Task to complete: With the images removed, return every line below exactly as it reads.

::: Data excerpt

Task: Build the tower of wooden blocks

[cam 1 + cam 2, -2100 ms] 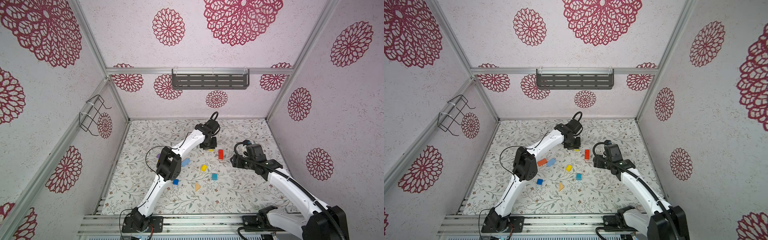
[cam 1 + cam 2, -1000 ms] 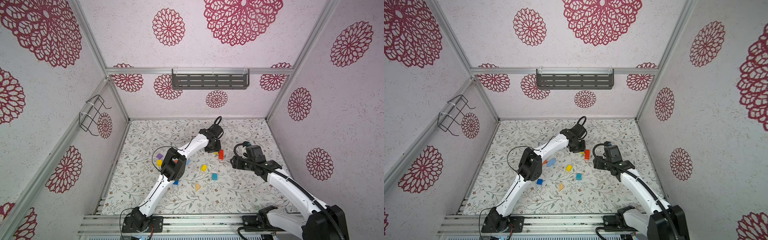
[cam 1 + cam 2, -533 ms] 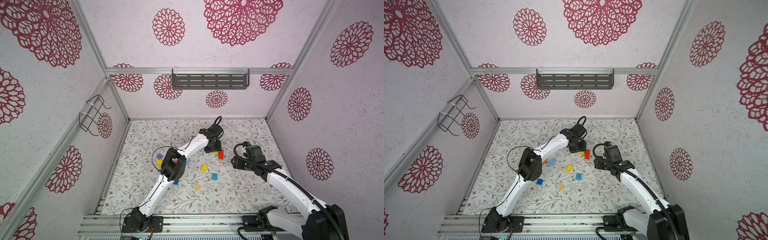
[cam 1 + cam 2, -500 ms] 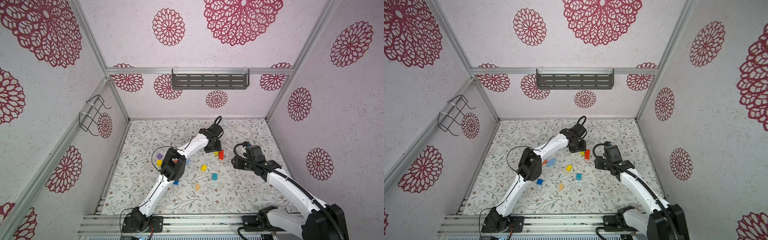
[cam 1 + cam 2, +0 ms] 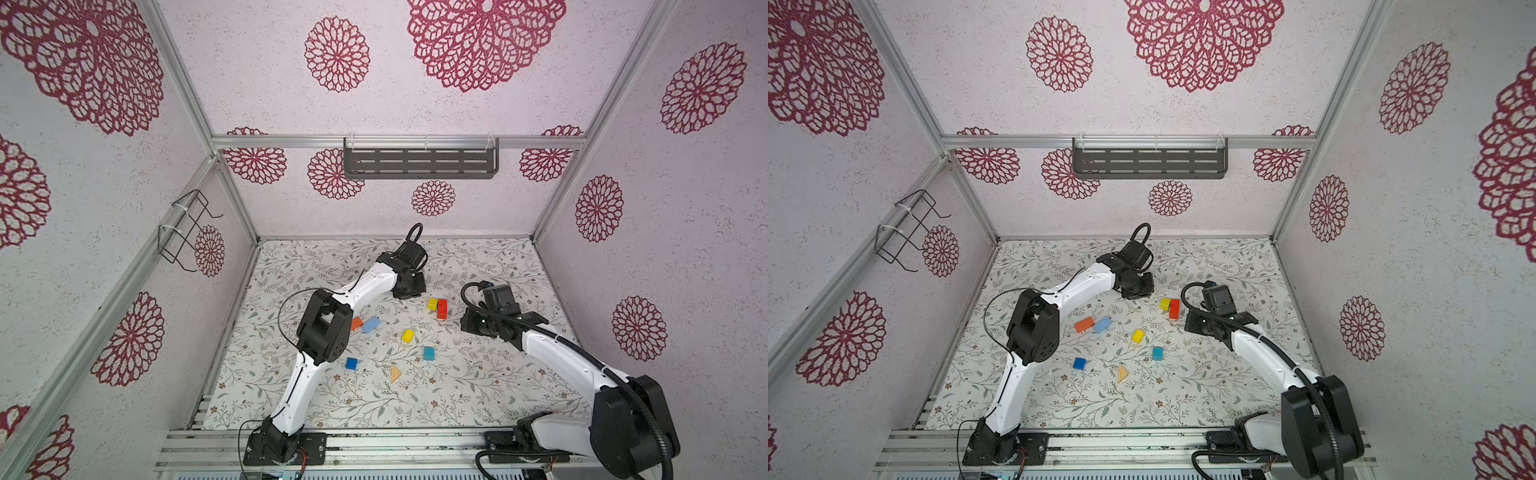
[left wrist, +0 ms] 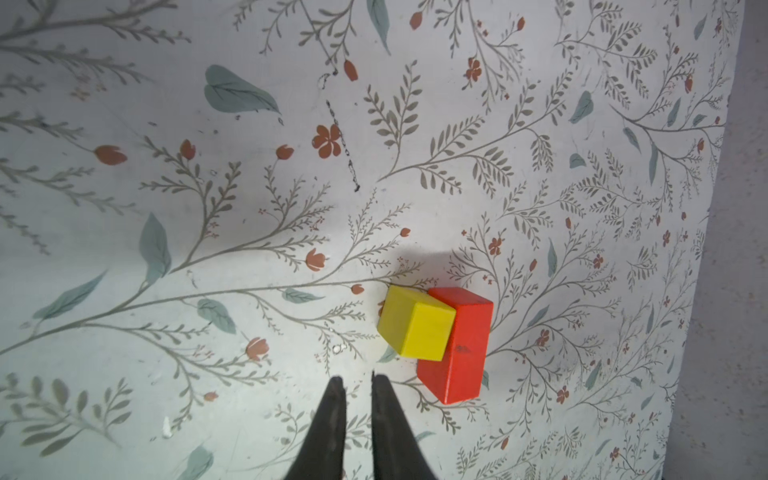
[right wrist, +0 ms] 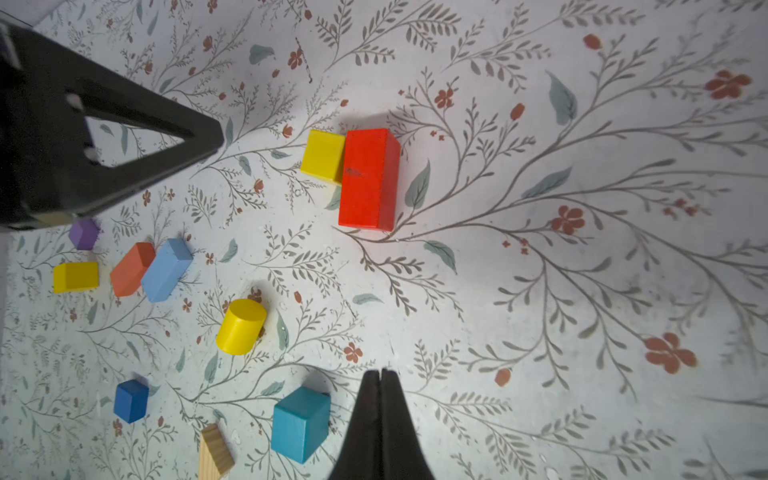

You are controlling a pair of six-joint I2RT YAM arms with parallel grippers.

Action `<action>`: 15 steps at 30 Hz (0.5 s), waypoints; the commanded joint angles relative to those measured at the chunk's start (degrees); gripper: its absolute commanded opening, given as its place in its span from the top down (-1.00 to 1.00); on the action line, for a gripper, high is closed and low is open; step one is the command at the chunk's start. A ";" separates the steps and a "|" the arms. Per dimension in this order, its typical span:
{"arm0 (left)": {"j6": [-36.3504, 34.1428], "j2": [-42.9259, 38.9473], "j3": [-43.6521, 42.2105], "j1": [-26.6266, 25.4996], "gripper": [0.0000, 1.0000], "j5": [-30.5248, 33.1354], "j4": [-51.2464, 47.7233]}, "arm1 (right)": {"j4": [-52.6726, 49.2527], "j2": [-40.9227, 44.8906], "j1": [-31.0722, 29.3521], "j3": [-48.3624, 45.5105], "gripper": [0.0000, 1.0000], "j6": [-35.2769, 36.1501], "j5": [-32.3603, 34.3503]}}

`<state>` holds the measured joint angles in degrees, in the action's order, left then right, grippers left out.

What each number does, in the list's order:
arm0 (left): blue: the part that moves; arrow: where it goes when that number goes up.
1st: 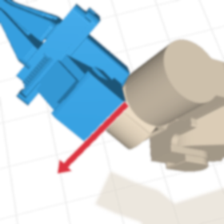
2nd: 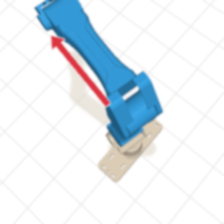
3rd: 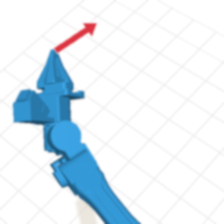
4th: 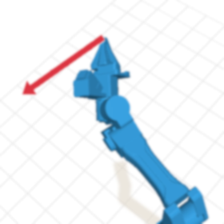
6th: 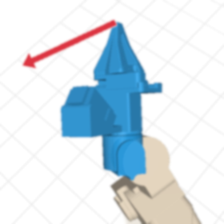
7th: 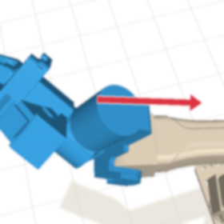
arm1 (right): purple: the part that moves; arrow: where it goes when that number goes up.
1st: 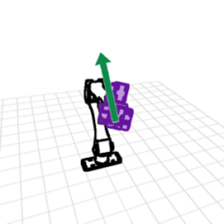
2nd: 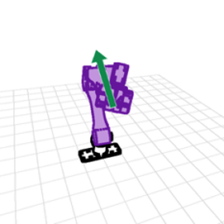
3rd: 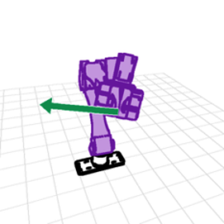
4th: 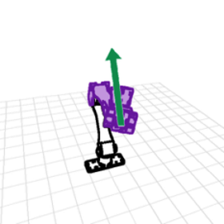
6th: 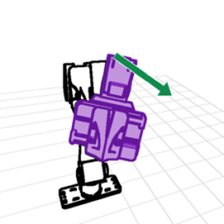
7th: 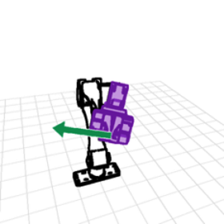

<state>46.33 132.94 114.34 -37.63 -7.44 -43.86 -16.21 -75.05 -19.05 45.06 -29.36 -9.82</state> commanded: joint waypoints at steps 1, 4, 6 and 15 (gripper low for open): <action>1.05 1.12 -0.02 -0.06 0.69 -2.40 5.02 | 4.05 -3.57 0.95 3.29 1.00 -2.09 -3.25; 1.39 2.18 0.31 -0.08 0.70 -3.12 6.27 | 4.69 -7.32 1.70 5.41 1.00 -2.26 -4.21; 1.68 3.00 0.74 -0.08 0.70 -3.58 6.96 | 4.94 -9.46 2.36 6.84 1.00 -2.34 -4.57; 2.60 6.38 2.56 -0.77 0.71 -4.51 7.61 | 6.89 -17.07 4.02 10.79 1.00 -3.03 -5.92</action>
<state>47.75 138.04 115.85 -38.00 -11.46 -37.91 -10.59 -90.91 -15.33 53.84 -31.29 -14.26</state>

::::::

Worked solution:
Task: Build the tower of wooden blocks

[cam 1 + cam 2, -2100 ms] 
[cam 1 + cam 2, -1000 ms] 
[cam 1 + cam 2, -533 ms] 
[cam 1 + cam 2, -500 ms] 
[cam 1 + cam 2, +0 ms] 
[left wrist, +0 ms] 
[right wrist, +0 ms] 

You are controlling a pair of six-joint I2RT YAM arms with parallel grippers.

Action `<action>`: 15 steps at 30 Hz (0.5 s), waypoints; the commanded joint angles relative to those measured at the chunk's start (degrees); gripper: its absolute commanded opening, given as its place in its span from the top down (-1.00 to 1.00); on the action line, for a gripper, high is closed and low is open; step one is the command at the chunk's start. A ";" separates the steps and a "|" the arms. Per dimension in this order, its typical span:
{"arm0 (left)": {"j6": [-36.3504, 34.1428], "j2": [-42.9259, 38.9473], "j3": [-43.6521, 42.2105], "j1": [-26.6266, 25.4996], "gripper": [0.0000, 1.0000], "j5": [-30.5248, 33.1354], "j4": [-51.2464, 47.7233]}, "arm1 (right)": {"j4": [-52.6726, 49.2527], "j2": [-40.9227, 44.8906], "j1": [-31.0722, 29.3521], "j3": [-48.3624, 45.5105], "gripper": [0.0000, 1.0000], "j6": [-35.2769, 36.1501], "j5": [-32.3603, 34.3503]}}

`<state>` holds the measured joint angles in degrees, in the action's order, left then right, grippers left out.

What each number does, in the list's order:
arm0 (left): blue: the part that moves; arrow: where it goes when that number goes up.
1st: 
2nd: 
3rd: 
4th: 
6th: 
7th: 
arm1 (right): purple: the part that moves; arrow: where it goes when that number goes up.
1st: 
2nd: 
3rd: 
4th: 
6th: 
7th: 

<state>46.33 132.94 114.34 -37.63 -7.44 -43.86 -16.21 -75.05 -19.05 45.06 -29.36 -9.82</state> commanded: joint waypoints at steps 1, 4, 6 and 15 (gripper low for open): <action>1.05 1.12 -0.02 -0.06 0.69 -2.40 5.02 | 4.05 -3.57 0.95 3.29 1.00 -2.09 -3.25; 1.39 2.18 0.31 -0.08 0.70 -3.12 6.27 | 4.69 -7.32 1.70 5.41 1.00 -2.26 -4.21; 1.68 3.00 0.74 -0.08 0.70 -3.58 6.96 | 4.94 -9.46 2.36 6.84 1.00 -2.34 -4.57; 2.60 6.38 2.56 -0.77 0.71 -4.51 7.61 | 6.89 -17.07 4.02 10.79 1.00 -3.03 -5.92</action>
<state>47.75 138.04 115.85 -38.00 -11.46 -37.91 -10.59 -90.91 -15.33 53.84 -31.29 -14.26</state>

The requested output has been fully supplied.